Most of all, through 5,773 years, wherever life has taken us, through the greatest triumphs and the most awful tragedies, we have preserved our tribal identity and soul, and so shall we continue eternally.

Anti-Semitism / Anti-Zionism = Signal of Fascism

I may suggest that anti-Zionism / anti-Semitism are signal (a little bit) of fascist urges, and the Left -- I'm an old liberal: I know my heart -- has been vulnerable to manipulation by what appears to me as a "Red Brown Green Alliance" driven by a handful of powerful autocrats intent on sustaining a medieval worldview in service to their own glorification. (And there I will stop).
One hopes for knowledge to allay fear; one hopes for love to overmatch hate.

Too often, the security found in the parroting of a loyal lie outweighs the integrity to be earned in confronting and voicing an uncomfortable truth.

Those who make their followers believe absurdities may also make them commit atrocities.

Positively Orwellian: Comment Responding to Claim that the Arab Assault on Israel in 1948 Had Not Intended Annihilation

“Revisionism” is the most contemptible path that power takes to abet theft and hide shame by attempting to alter public perception of past events.

On Press Freedom, Commentary, and Journalism

In the free world, talent -- editors, graphic artists, researchers, writers -- gravitate toward the organizations that suit their interests and values.
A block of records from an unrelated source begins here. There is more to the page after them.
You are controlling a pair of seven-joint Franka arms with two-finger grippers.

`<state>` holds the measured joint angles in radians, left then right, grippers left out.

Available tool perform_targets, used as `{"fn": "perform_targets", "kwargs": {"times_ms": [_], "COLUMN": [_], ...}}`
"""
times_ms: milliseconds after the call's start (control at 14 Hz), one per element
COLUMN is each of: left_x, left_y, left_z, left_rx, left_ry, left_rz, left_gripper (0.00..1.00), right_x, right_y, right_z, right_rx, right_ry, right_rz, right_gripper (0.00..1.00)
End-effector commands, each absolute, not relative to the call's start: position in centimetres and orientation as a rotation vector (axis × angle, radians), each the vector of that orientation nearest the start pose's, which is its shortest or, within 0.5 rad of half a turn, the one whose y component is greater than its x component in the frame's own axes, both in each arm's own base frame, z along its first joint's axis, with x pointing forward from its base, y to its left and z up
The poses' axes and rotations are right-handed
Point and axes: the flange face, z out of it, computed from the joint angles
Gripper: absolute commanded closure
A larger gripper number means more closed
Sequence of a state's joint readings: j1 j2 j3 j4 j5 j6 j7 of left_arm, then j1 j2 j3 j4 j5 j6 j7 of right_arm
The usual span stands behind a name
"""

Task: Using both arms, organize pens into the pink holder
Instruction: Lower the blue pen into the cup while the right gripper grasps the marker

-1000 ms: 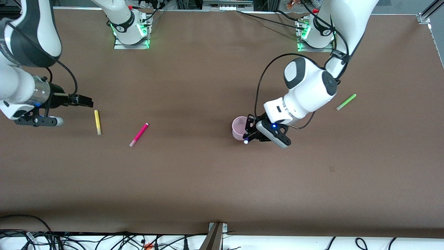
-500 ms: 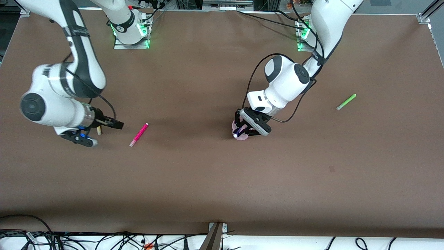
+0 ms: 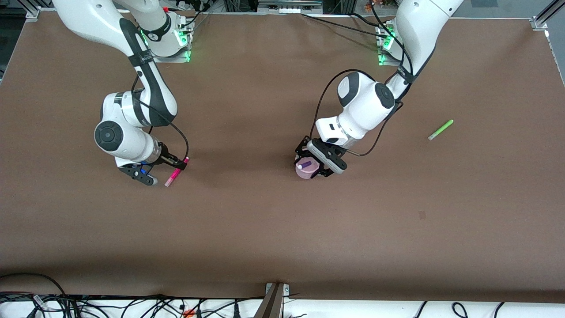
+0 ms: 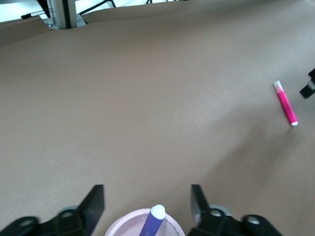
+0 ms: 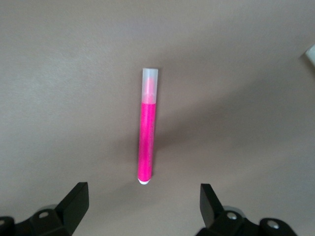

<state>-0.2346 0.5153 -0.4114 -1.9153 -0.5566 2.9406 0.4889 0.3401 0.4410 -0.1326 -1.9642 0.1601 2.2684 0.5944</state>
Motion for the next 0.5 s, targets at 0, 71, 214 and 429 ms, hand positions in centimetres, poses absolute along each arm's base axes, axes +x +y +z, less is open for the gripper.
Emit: {"fn": "perform_targets", "kwargs": {"times_ms": [0,71,214,429], "left_x": [56.6,57.0,57.7,59.5], "left_y": [-33.2,-32.1,-28.8,-24.3], "left_z": [32.5,33.2,35.4,37.4], "left_rx": [-3.489,-3.518,-3.555,-3.590], "left_ry": [0.819,0.807,0.824,0.884], "left_rz": [-0.692,-0.614,-0.443,-0.145], "left_gripper": [0.00,0.00,0.00,0.00], "right_x": [57.4,57.3,57.3,57.1], "right_y": [12.4,12.3,12.3,12.2], "right_z": [21.6,21.3,20.1,19.3], "right_rx": [-2.993,-2.990,-2.988,-2.989], "right_ry": [0.827,0.832,0.840,0.841], "right_rz": [0.190,0.173,0.163,0.163], "right_gripper": [0.01,0.01,0.08,0.28]}}
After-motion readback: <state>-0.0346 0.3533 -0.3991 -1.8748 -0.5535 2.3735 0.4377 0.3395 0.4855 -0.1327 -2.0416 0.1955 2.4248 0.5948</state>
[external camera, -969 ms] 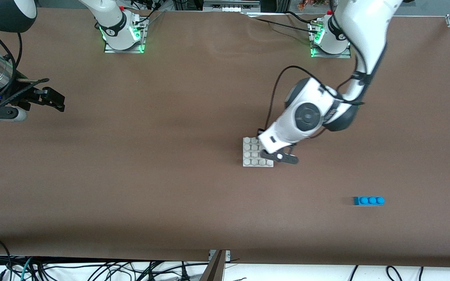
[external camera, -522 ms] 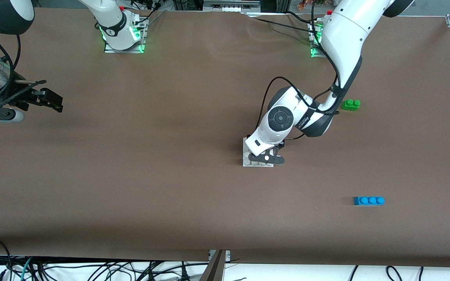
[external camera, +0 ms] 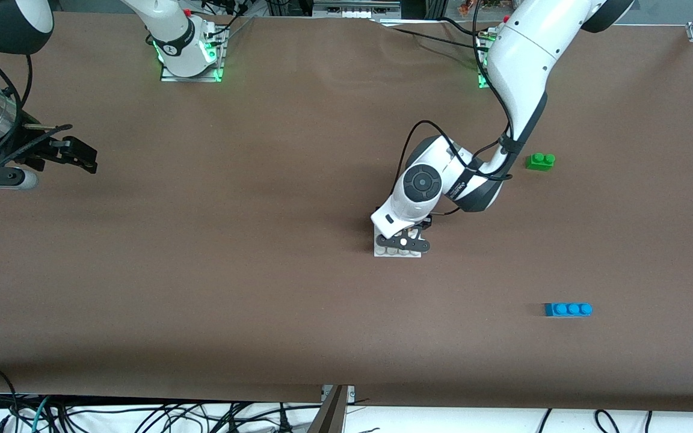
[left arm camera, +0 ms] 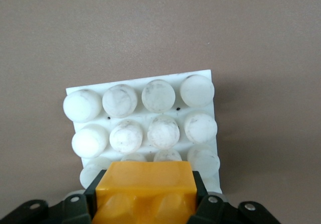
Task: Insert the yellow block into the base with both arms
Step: 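Press the yellow brick down onto the base plate studs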
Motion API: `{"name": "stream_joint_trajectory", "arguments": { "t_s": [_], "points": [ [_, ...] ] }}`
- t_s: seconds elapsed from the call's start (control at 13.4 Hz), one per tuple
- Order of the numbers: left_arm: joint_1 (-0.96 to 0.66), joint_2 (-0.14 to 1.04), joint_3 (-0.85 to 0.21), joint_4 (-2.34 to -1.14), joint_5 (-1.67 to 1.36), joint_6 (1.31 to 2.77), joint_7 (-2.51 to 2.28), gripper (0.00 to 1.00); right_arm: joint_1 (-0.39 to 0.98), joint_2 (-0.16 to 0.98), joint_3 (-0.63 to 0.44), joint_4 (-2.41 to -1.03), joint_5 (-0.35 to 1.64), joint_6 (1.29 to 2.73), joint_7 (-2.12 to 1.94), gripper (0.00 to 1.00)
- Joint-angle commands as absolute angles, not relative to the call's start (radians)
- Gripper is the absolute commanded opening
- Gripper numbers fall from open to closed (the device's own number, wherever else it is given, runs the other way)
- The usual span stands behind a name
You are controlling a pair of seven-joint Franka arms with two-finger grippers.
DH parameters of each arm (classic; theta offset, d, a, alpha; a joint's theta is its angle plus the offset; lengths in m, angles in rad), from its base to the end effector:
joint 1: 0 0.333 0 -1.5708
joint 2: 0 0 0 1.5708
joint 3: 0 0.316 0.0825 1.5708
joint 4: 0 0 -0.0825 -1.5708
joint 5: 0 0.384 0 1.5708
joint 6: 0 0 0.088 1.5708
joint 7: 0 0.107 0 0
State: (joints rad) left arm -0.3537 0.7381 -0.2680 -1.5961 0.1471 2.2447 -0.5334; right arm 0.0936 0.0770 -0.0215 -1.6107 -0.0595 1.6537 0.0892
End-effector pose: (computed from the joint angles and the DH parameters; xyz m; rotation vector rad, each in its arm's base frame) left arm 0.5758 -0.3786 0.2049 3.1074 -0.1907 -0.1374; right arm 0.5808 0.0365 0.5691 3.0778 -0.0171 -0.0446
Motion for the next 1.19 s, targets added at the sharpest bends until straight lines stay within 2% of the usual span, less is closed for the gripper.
{"name": "stream_joint_trajectory", "arguments": {
  "t_s": [0.0, 0.82, 1.12],
  "points": [
    [-0.364, 0.759, -0.261, -1.577, 0.183, 2.246, -0.555, 0.20, 0.084, 0.084, -0.017, -1.586, -0.063, 1.632, 0.072, 1.00],
    [-0.370, 0.790, -0.259, -1.568, 0.190, 2.247, -0.568, 0.20, 0.083, 0.084, -0.017, -1.586, -0.063, 1.634, 0.072, 1.00],
    [-0.373, 0.790, -0.259, -1.571, 0.202, 2.289, -0.572, 0.20, 0.083, 0.084, -0.017, -1.586, -0.063, 1.635, 0.072, 1.00]
  ]
}}
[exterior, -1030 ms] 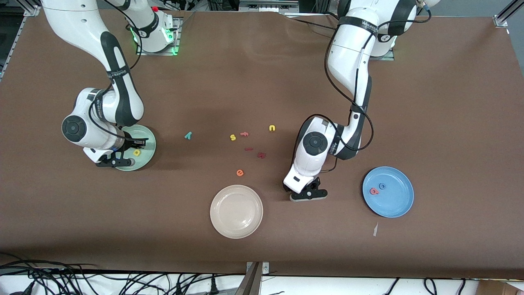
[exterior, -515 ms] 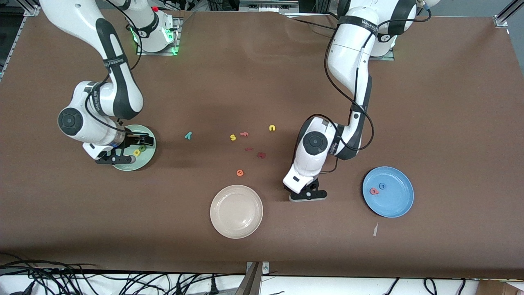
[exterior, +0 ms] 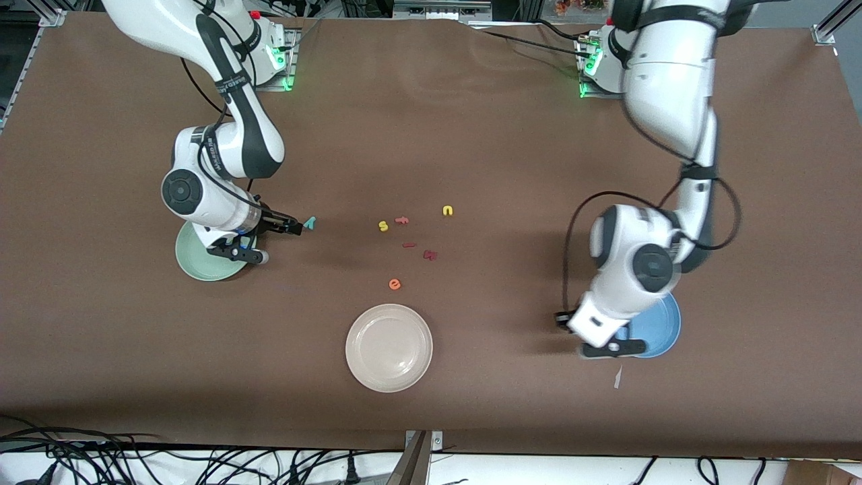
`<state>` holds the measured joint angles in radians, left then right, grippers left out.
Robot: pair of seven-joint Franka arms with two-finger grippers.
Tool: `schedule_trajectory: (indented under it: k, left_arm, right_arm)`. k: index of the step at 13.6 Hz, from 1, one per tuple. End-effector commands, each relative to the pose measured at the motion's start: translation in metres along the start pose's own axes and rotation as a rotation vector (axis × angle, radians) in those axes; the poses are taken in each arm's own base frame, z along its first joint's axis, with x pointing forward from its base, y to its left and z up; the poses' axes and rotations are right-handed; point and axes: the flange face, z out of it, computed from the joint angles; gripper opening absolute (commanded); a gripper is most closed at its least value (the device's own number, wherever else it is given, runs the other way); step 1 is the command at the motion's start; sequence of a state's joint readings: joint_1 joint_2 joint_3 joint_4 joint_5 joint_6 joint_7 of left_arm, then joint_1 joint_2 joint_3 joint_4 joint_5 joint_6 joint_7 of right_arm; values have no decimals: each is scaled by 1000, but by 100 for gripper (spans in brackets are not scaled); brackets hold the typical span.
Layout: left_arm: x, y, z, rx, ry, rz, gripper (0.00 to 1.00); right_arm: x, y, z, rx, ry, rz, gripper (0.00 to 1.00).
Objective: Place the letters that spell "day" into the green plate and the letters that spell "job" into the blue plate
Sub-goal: 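Drop the teal l into the blue plate while the right gripper grasps the teal y, then drop the teal y into the green plate while the left gripper returns to rest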
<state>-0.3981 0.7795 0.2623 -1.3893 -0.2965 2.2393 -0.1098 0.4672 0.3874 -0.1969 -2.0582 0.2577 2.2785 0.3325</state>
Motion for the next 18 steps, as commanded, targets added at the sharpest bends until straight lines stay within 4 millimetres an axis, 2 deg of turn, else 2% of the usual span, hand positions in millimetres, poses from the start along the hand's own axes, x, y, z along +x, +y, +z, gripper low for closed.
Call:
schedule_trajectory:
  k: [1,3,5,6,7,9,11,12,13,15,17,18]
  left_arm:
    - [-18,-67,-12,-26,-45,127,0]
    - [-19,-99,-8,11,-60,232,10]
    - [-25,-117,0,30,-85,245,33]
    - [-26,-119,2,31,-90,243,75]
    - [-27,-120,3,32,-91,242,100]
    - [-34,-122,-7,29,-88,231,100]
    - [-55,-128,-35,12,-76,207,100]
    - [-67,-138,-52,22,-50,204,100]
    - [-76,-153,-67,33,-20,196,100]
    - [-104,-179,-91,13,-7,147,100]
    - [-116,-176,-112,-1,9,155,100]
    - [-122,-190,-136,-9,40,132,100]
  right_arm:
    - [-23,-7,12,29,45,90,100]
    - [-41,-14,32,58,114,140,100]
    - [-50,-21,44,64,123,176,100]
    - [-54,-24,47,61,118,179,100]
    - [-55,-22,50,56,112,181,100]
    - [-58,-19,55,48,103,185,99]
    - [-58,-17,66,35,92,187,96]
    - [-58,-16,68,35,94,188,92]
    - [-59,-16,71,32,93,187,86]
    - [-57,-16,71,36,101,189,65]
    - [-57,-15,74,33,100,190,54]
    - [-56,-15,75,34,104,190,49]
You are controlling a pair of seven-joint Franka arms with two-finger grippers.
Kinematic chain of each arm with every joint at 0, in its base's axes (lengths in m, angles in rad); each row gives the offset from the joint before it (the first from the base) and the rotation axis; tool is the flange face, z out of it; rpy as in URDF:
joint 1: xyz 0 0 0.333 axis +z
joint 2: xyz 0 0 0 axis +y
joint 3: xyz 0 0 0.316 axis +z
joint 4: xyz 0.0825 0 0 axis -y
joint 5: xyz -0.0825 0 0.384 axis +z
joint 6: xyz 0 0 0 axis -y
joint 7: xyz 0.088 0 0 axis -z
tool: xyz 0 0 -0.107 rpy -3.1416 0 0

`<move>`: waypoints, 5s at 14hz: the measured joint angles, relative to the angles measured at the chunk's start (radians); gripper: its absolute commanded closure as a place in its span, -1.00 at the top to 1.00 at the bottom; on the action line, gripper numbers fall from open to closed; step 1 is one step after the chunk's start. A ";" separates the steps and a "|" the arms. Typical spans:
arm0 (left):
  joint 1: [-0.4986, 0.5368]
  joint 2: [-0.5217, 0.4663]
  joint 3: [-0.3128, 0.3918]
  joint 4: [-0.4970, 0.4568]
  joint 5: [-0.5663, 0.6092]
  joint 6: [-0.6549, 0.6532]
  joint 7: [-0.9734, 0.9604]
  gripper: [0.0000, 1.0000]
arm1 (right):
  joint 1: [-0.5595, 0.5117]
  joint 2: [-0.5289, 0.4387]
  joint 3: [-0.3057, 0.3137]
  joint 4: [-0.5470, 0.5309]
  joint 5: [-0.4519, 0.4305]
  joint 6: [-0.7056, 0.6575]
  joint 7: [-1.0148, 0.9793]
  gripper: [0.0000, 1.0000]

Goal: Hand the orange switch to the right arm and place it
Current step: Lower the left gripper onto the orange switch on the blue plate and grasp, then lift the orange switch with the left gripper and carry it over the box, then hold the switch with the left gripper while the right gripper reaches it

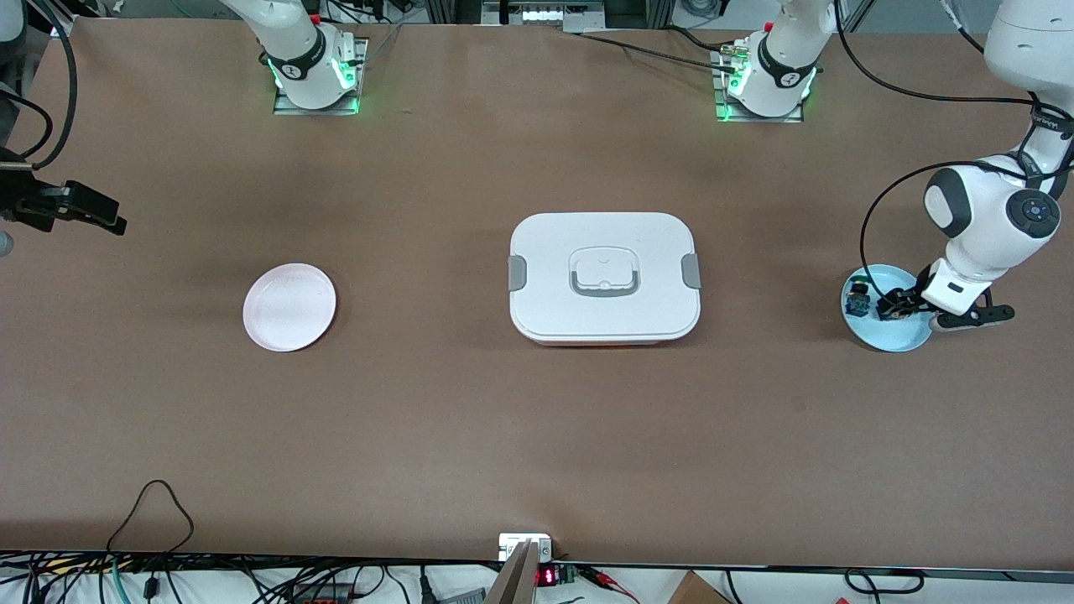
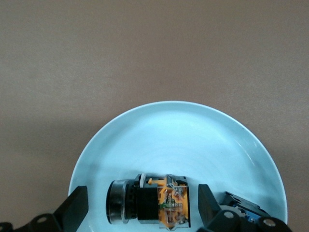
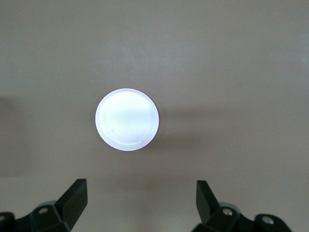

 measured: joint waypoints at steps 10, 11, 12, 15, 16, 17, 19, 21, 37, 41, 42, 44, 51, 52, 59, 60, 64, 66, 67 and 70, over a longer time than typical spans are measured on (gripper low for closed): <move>0.001 0.003 -0.010 0.037 0.000 -0.026 0.056 -0.39 | 0.000 0.000 0.000 0.000 0.000 0.000 0.000 1.00; 0.001 -0.018 -0.020 0.068 0.000 -0.095 0.079 -0.40 | 0.000 0.000 0.000 0.000 0.000 0.000 0.000 1.00; 0.001 -0.045 -0.034 0.113 0.000 -0.199 0.098 -0.40 | 0.000 0.000 0.000 0.000 0.000 0.000 0.000 1.00; 0.003 -0.118 -0.091 0.277 0.000 -0.557 0.142 -0.38 | 0.000 0.000 0.000 0.000 0.000 0.000 0.000 1.00; 0.003 -0.130 -0.110 0.321 -0.004 -0.643 0.158 -0.38 | 0.000 0.000 0.000 0.000 0.000 0.000 0.000 1.00; 0.003 -0.136 -0.124 0.353 -0.013 -0.697 0.186 -0.38 | 0.000 0.000 0.000 0.000 0.000 0.000 0.000 1.00; 0.003 -0.133 -0.135 0.376 -0.049 -0.731 0.317 -0.38 | 0.000 0.000 0.000 0.000 0.000 0.000 0.000 1.00; 0.006 -0.120 -0.135 0.376 -0.169 -0.732 0.529 -0.37 | 0.000 0.000 0.001 0.000 0.000 0.000 0.000 1.00; -0.008 -0.019 -0.455 0.377 -1.331 -1.066 1.739 -0.60 | 0.000 0.019 0.004 -0.004 0.234 -0.008 0.000 1.00; -0.047 -0.017 -0.546 0.380 -1.534 -1.018 1.926 -0.63 | 0.003 0.037 0.008 -0.011 0.487 -0.010 0.000 1.00; -0.055 -0.016 -0.566 0.380 -1.571 -0.991 1.949 -0.63 | 0.005 0.041 0.010 -0.012 0.545 -0.011 0.000 1.00; -0.070 -0.015 -0.629 0.380 -1.664 -0.881 2.008 -0.63 | 0.013 0.046 0.012 -0.015 0.660 -0.011 -0.001 1.00; -0.286 -0.015 -0.702 0.380 -2.010 -0.558 2.143 -0.63 | 0.107 0.060 0.019 -0.175 1.268 -0.011 -0.061 1.00; -0.296 -0.015 -0.702 0.380 -2.018 -0.544 2.147 -0.63 | 0.132 0.064 0.019 -0.210 1.309 -0.009 -0.121 1.00; -0.300 -0.015 -0.701 0.381 -2.030 -0.541 2.148 -0.62 | 0.199 0.107 0.020 -0.377 1.495 0.003 -0.365 1.00; -0.302 -0.015 -0.701 0.381 -2.032 -0.541 2.148 -0.62 | 0.209 0.121 0.020 -0.382 1.519 0.003 -0.382 1.00; -0.305 -0.015 -0.701 0.381 -2.042 -0.541 2.148 -0.62 | 0.277 0.185 0.021 -0.385 1.629 0.006 -0.446 1.00; -0.307 -0.015 -0.701 0.381 -2.046 -0.541 2.148 -0.62 | 0.307 0.205 0.021 -0.385 1.661 0.022 -0.454 1.00; -0.308 -0.015 -0.701 0.381 -2.047 -0.541 2.148 -0.62 | 0.319 0.209 0.021 -0.384 1.675 0.033 -0.455 1.00; -0.310 -0.015 -0.702 0.381 -2.051 -0.541 2.148 -0.62 | 0.355 0.211 0.021 -0.384 1.724 0.055 -0.455 1.00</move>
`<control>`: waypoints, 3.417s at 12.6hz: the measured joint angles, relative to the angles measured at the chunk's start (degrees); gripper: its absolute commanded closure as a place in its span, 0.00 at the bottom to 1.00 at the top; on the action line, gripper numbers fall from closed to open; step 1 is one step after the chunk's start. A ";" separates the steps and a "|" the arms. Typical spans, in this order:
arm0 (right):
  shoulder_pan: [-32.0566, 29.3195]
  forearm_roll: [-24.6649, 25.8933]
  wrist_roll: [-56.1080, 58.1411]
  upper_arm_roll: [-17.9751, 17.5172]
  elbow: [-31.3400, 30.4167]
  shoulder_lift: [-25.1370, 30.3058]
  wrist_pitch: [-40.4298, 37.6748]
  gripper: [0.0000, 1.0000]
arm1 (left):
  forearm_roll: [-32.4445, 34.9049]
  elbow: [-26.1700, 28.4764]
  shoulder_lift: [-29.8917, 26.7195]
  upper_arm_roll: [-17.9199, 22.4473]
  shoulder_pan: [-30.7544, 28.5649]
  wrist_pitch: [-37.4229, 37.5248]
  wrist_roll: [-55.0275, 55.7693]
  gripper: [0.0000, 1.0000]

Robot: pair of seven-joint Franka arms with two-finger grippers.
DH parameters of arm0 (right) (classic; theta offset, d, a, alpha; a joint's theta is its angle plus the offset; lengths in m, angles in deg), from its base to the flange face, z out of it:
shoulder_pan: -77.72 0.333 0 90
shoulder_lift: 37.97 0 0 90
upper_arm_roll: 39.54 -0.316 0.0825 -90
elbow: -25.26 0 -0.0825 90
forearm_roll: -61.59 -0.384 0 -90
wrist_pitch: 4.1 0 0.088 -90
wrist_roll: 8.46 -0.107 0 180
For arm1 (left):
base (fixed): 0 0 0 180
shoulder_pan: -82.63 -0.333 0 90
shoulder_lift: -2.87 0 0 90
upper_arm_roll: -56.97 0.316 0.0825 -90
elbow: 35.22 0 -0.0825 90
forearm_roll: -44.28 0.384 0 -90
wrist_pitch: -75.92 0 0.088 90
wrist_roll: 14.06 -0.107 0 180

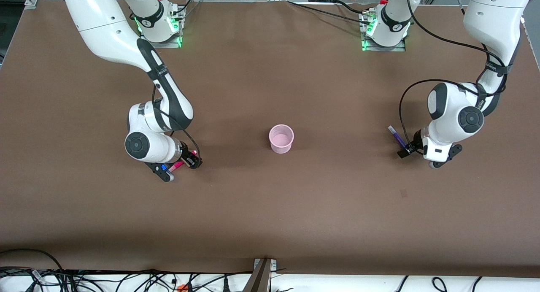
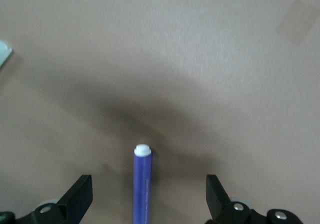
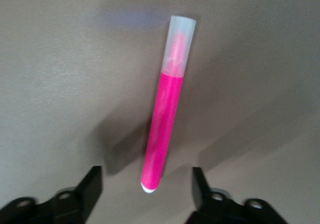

The result: high integrity and highly reliable reportage and both responsible and thoughtful reasoning.

This is not to suggest that partisan presses don't exist or that propaganda doesn't exist in the west, but any reader possessed of critical thinking ability and genuine independence -- not bought, not programmed -- is certainly free to evaluate the works of earnest reporters and scholars.